Jon Cox (born December 30, 1986, in St. Louis, Missouri) is an American soccer player.

==Career==

===College and amateur===
Cox grew up in Alpharetta, Georgia, attended Milton High School, played club soccer for United Quest Soccer Club, and played five years of college soccer at Georgia Southern University, redshirting his freshman season, eventually making his debut in 2007. He led the Eagles in scoring as a freshman with six goals and five assists, wa named Southern Conference Freshman of the Year - the first time a Georgia Southern player won the award - and was named to the All-Southern Conference Second Team, the NSCAA All-Region Team, and earned College Soccer News Freshman All-American honors. He started all 14 of Georgia Southern's games during his senior season, leading the team in scoring, tallying four, and earning All-Southern Conference Second Team honors.

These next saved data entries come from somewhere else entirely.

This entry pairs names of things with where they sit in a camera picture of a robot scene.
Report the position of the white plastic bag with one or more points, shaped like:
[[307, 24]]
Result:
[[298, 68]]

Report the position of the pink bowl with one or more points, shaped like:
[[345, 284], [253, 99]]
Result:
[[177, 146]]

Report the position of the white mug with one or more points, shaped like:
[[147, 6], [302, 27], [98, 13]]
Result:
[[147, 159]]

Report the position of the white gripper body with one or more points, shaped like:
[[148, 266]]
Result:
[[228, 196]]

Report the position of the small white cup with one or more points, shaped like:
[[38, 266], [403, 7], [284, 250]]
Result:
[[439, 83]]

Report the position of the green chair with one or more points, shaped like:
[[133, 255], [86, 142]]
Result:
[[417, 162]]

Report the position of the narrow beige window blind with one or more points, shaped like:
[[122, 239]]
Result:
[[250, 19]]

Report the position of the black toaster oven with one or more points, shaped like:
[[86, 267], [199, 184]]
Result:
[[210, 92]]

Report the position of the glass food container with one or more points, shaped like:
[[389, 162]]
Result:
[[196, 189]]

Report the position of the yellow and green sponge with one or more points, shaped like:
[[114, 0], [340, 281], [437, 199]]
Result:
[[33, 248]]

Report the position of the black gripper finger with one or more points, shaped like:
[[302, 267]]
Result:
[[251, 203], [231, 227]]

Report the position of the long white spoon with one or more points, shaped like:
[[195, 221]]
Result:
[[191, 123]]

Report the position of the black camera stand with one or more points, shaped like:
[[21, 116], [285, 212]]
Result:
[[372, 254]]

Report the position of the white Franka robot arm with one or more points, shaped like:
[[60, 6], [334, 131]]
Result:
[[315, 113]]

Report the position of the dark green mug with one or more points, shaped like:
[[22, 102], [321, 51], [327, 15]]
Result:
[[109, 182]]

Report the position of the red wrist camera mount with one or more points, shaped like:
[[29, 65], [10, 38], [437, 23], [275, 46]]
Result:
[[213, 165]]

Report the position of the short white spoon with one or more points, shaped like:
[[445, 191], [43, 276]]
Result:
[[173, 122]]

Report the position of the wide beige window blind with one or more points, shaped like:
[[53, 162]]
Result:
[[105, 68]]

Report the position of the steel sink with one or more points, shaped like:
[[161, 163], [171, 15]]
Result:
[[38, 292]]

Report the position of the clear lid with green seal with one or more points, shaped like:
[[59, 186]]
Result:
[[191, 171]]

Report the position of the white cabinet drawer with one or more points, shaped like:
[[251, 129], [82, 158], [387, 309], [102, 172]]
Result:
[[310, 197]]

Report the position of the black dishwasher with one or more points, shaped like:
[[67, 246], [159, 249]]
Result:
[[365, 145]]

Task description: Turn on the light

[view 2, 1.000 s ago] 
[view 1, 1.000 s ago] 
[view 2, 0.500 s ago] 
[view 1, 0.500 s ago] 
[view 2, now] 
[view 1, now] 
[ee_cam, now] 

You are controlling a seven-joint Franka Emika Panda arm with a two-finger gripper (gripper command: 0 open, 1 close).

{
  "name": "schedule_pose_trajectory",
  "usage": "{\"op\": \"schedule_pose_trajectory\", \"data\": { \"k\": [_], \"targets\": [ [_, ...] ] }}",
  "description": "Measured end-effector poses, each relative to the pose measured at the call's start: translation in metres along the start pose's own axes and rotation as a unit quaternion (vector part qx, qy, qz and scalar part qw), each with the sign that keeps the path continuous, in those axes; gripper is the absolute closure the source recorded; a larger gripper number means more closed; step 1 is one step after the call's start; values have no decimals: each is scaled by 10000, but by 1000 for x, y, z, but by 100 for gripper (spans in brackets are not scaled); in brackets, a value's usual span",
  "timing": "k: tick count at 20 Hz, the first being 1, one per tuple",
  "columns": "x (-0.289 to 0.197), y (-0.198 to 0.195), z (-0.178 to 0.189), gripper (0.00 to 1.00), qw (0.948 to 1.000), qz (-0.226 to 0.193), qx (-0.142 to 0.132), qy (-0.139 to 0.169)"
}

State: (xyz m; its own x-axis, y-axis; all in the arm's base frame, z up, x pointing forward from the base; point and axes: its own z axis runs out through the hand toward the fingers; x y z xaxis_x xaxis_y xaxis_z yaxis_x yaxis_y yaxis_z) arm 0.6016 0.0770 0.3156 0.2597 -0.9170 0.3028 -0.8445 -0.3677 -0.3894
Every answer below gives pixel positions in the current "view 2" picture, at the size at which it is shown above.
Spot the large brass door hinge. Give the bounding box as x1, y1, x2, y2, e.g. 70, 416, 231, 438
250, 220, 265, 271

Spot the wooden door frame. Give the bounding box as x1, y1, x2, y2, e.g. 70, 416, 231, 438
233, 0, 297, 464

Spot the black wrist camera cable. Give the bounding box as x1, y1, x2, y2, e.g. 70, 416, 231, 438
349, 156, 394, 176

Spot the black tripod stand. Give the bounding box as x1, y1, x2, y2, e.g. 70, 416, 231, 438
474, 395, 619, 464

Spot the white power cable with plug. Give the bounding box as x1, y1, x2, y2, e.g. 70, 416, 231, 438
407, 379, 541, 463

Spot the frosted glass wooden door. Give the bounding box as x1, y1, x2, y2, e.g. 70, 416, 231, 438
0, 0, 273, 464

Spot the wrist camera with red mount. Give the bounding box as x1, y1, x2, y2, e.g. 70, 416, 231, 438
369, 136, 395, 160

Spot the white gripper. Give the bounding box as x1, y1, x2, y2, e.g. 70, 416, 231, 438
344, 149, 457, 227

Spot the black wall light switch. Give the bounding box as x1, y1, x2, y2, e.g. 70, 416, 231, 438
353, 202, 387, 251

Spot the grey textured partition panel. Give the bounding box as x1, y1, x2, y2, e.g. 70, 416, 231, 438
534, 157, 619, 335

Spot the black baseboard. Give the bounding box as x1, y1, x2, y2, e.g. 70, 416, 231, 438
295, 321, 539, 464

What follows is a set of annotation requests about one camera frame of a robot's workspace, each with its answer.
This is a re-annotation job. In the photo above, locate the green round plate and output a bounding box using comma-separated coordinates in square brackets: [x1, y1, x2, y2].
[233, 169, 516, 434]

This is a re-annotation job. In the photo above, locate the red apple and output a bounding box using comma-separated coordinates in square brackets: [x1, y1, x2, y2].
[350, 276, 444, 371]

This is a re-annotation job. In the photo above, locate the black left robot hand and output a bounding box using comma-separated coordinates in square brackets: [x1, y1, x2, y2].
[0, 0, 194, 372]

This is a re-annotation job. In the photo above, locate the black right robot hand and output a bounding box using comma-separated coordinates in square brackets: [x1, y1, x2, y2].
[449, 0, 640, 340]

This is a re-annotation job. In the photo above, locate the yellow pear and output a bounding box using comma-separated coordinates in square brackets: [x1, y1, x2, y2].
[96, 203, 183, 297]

During his college years Cox also played with the Atlanta Silverbacks U23s and the Atlanta Blackhawks in the USL Premier Development League.

===Professional===
Cox turned professional in 2011 when he signed with the Atlanta Silverbacks for their debut season in the North American Soccer League. He made his debut for his new team on April 16, 2011, in a game against FC Edmonton - and was sent off in the 84th minute of that game. Cox was released by Atlanta on November 7, 2011.